La Pologne a conclu un contrat d’une valeur de 47 milliards de couronnes suédoises (4,8 milliards de dollars) avec Saab pour la construction de trois sous-marins A26, produits en Suède. Cette acquisition vise à remplacer les anciens sous-marins Kilo d’origine soviétique.
Cette annonce intervient sept mois après que la Pologne ait officiellement choisi l’offre de Saab face à de nombreux concurrents paneuropéens. La livraison des sous-marins s’effectuera en plusieurs phases, avec une première unité attendue en 2031. Les trois bâtiments, accompagnés d’équipages formés et de l’intégration complète des systèmes, devraient être opérationnels pour 2038.
« Il s’agit d’un contrat important et à long terme qui fera de la Marine polonaise l’une des plus puissantes de l’OTAN. Une solide force sous-marine polonaise renforce la sécurité dans notre mer Baltique commune et au sein de l’alliance », a déclaré le Premier ministre suédois Ulf Kristersson.
Il a également souligné que des centaines d’entreprises polonaises deviendront sous-traitantes de Saab, qui est basée à Linköping et prévoit d’investir jusqu’à 100 millions d’euros (114 millions de dollars) en Pologne.
Micael Johansson, président et directeur général de Saab, a exprimé sa fierté à l’annonce de ce choix : « Nous sommes profondément honorés que la Pologne ait sélectionné les sous-marins Saab pour renforcer ses capacités de défense et consolider le partenariat stratégique entre nos deux pays. Les trois sous-marins A26 répondent aux besoins actuels et futurs de la Pologne et joueront un rôle clé dans la sécurité de la région balte ».
Selon le matériel de présentation de Saab, les sous-marins A26 sont équipés de torpilles de précision à longue portée et peuvent également embarquer des missiles lancés depuis le sous-marin pour frapper des cibles maritimes et terrestres.
Le constructeur met en avant une signature acoustique « extrêmement faible », bien inférieure aux fréquences des sous-marins classiques. L’armement principal des sous-marins polonais sera constitué de torpilles de 400 et 533 mm. Ces sous-marins sont conçus pour des opérations multidomaines, incluant des forces spéciales, et possèdent la capacité de poser des mines sous-marines.
La Agence polonaise d’armement a précisé que le calendrier de livraison est aligné sur les exigences d’infrastructure et sur la nécessaire cohérence dans l’adaptation technologique, opérationnelle et logistique entre le premier bâtiment et les deux suivants en construction. Les dates de livraison ont été fixées à partir d’analyses et de décisions polonaises permettant d’optimiser la configuration des sous-marins, incluant des équipements aux délais de livraison étendus, sans compromettre l’exécution du contrat.

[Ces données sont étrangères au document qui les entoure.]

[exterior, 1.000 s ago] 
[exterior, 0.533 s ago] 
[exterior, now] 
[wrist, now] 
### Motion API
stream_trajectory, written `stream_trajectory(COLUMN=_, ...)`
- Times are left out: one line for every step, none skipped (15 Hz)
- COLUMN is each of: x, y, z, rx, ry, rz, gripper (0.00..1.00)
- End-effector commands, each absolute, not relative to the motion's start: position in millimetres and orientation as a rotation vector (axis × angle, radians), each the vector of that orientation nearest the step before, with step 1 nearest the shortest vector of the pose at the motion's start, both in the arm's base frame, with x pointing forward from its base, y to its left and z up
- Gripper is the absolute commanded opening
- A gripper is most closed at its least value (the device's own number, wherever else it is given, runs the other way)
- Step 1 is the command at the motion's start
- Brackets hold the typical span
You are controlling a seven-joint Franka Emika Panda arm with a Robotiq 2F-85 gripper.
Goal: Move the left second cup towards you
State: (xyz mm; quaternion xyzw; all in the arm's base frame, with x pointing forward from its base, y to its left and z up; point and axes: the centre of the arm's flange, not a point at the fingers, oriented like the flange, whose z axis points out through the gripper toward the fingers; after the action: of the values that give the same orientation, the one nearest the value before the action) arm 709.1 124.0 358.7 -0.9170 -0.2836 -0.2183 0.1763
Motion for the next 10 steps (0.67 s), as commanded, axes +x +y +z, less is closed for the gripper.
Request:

Dans le cadre du protocole d’accord signé, Saab et Polska Grupa Zbrojeniowa envisagent la création d’une entité dédiée au développement ainsi qu’à la maintenance, la réparation et la modernisation des sous-marins de nouvelle génération, notamment ceux acquis par la Pologne.
Un défi de livraison : en dépit de ce contrat important, des retards importants affectent la construction des sous-marins A26 destinés à la Marine suédoise. Deux unités sont en construction depuis 11 ans pour la Svenska Marinen et n’ont pas encore été lancées. Le ministère polonais de la Défense n’a pas détaillé si certains sous-marins seraient des transferts de la Suède, mais le ministre suédois de la Défense, Pål Jonson, a évoqué cette possibilité.

Autres accords de défense entre Varsovie et Stockholm
Par ailleurs, deux autres conventions ont été signées entre la Pologne et la Suède. La première concerne un contrat évalué à environ 1,9 milliard de couronnes suédoises (plus de 195 millions de dollars) portant sur la location du sous-marin HMS Södermanland, de classe A17, comme solution temporaire en attendant la mise en service des A26. Ce contrat comprend l’équipement, l’armement, le soutien technique et la formation. Le HMS Södermanland, régulièrement modernisé par la Suède au cours de sa carrière, sera livré en 2027, après que l’équipage polonais ait achevé sa formation sous la supervision de la Marine royale suédoise. Ce bâtiment naviguera sous pavillon polonais jusqu’à l’arrivée du premier sous-marin de la nouvelle classe.
Enfin, un troisième accord de coopération polono-suédoise a été signé pour l’acquisition d’un navire de secours sous-marin baptisé « Ratownik ». Spécialisé, ce navire aura pour mission principale de soutenir les opérations de sauvetage des sous-marins, y compris les A26. Équipé de systèmes avancés de sauvetage, ce bâtiment jouera un rôle clé dans la protection des infrastructures sous-marines, notamment celles liées à l’énergie et aux télécommunications, telles que câbles et oléoducs dans la mer Baltique.